Ross School is the sole school in the town. It is a coeducational contributing (year 1–6) primary school with a roll of students as of The school opened in 1875 and celebrated its 125th anniversary in 2000.

The Sisters of Mercy set up St Patrick's School in Ross in 1889. It closed in 1962.

The nearest intermediate and secondary school (year 7–13) is Westland High School in Hokitika.

== Transport and infrastructure ==
State Highway 6 passes through the town, connecting it in the north to Hokitika and south to Hari Hari and Franz Josef.

Intercity Coaches provides a bus service tor Ross with daily services to both Fox Glacier and Greymouth.

Ross is at the southern end of the West Coast Wilderness Trail, a cycle route with its northern end at Greymouth.
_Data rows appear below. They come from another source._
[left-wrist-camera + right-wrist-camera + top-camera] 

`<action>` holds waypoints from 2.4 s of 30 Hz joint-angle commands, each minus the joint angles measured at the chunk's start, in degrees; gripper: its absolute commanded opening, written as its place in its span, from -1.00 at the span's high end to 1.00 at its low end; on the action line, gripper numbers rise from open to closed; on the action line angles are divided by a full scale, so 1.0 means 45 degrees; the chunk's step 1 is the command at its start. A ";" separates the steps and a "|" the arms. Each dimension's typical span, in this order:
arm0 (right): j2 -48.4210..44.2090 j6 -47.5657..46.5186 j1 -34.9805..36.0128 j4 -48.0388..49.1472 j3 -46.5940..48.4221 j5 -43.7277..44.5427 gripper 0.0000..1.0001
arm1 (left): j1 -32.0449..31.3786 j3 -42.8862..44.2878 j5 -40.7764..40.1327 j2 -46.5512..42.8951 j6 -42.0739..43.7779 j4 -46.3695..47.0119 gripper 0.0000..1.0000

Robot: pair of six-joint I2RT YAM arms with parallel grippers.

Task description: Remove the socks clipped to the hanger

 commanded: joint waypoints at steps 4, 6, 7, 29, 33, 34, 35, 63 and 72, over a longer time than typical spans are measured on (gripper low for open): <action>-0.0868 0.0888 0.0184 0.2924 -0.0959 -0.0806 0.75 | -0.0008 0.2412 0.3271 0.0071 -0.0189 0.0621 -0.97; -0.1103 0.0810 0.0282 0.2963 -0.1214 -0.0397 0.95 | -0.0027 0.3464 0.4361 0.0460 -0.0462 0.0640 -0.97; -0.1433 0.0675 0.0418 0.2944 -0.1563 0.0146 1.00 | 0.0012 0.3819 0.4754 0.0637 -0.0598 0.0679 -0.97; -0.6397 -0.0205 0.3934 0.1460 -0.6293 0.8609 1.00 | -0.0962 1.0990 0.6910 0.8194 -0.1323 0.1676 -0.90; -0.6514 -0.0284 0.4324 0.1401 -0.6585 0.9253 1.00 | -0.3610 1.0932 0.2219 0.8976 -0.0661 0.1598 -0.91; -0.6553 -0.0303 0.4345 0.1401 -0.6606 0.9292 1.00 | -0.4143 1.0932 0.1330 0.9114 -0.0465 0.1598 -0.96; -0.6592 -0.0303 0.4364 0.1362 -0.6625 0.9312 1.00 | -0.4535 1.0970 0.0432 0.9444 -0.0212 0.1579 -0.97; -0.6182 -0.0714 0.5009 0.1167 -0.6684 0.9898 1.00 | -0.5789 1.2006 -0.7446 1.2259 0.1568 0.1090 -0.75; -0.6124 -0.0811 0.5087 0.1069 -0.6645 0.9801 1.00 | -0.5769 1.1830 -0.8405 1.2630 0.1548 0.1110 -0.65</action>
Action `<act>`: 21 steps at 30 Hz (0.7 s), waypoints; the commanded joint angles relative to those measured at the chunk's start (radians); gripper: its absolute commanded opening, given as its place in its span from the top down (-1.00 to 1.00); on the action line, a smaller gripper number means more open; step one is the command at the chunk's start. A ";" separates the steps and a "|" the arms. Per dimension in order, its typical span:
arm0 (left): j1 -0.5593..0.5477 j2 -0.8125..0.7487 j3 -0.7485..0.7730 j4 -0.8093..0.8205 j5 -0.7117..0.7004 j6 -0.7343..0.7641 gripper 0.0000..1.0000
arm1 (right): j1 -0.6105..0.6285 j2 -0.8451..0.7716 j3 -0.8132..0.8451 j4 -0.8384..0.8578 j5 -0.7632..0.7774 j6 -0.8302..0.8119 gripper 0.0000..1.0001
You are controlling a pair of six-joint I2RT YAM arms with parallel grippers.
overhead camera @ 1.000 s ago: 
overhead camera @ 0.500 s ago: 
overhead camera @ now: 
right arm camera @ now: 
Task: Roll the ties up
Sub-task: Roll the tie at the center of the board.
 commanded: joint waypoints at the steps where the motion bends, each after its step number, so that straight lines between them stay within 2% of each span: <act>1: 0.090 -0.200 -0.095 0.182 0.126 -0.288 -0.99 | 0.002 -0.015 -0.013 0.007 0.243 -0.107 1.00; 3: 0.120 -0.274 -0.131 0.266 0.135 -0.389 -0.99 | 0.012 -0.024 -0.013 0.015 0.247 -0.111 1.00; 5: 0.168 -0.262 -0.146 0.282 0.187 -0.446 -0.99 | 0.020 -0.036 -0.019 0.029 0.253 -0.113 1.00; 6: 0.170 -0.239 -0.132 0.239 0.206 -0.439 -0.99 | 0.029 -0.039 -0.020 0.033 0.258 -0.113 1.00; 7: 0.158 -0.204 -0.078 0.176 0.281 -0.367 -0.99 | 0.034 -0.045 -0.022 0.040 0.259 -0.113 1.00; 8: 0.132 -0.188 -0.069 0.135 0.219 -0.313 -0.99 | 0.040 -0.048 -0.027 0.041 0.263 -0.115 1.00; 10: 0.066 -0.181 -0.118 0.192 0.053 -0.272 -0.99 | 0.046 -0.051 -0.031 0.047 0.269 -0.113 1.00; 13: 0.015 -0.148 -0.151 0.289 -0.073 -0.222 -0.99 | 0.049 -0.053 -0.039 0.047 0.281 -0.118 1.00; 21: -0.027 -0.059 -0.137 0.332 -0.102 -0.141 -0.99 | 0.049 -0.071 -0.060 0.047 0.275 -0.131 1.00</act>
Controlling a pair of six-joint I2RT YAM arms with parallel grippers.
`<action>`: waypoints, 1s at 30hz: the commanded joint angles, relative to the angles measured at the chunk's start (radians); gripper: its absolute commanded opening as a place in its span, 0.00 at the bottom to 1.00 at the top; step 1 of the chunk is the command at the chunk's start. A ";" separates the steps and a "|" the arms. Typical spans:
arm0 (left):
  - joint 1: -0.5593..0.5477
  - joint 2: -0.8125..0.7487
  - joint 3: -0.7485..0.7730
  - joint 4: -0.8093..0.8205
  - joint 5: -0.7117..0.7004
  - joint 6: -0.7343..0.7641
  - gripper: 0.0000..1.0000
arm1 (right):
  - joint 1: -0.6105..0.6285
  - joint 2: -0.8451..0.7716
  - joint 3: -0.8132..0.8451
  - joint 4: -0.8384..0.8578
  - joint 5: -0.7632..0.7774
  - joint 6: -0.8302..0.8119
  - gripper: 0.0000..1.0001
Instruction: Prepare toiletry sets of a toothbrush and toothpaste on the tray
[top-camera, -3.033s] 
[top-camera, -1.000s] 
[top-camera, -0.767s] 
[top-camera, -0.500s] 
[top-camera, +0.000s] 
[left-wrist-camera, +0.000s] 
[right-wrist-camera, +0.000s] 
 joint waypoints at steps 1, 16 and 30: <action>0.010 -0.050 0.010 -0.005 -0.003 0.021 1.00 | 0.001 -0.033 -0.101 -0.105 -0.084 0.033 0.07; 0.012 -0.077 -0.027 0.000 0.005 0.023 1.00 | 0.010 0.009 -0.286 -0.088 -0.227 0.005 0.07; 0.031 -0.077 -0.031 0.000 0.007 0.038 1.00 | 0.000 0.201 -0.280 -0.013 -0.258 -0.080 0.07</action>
A branch line railway known as the Ross Branch was extended from Ruatapu to Ross on 1 April 1909, serving as the southern terminus of the line owned by the New Zealand Railways Department. However, a lengthy privately owned bush tramway ran south from the railway station to serve logging interests near Lake Ianthe and a railway extension from Ross through the Haast Pass to connect with the Otago Central Railway was proposed in the early 20th century, but did not eventuate. From the 1940s until 9 October 1962, a Vulcan railcar service operated directly from Christchurch to Ross twice a day. A lack of traffic and expensive maintenance costs meant the line was closed beyond Hokitika on 24 November 1980. Much of the old track bed between Ruatapu and Hokitika can be driven as it serves as an access road for local farmers, and a disused truss bridge still stands north of Ross.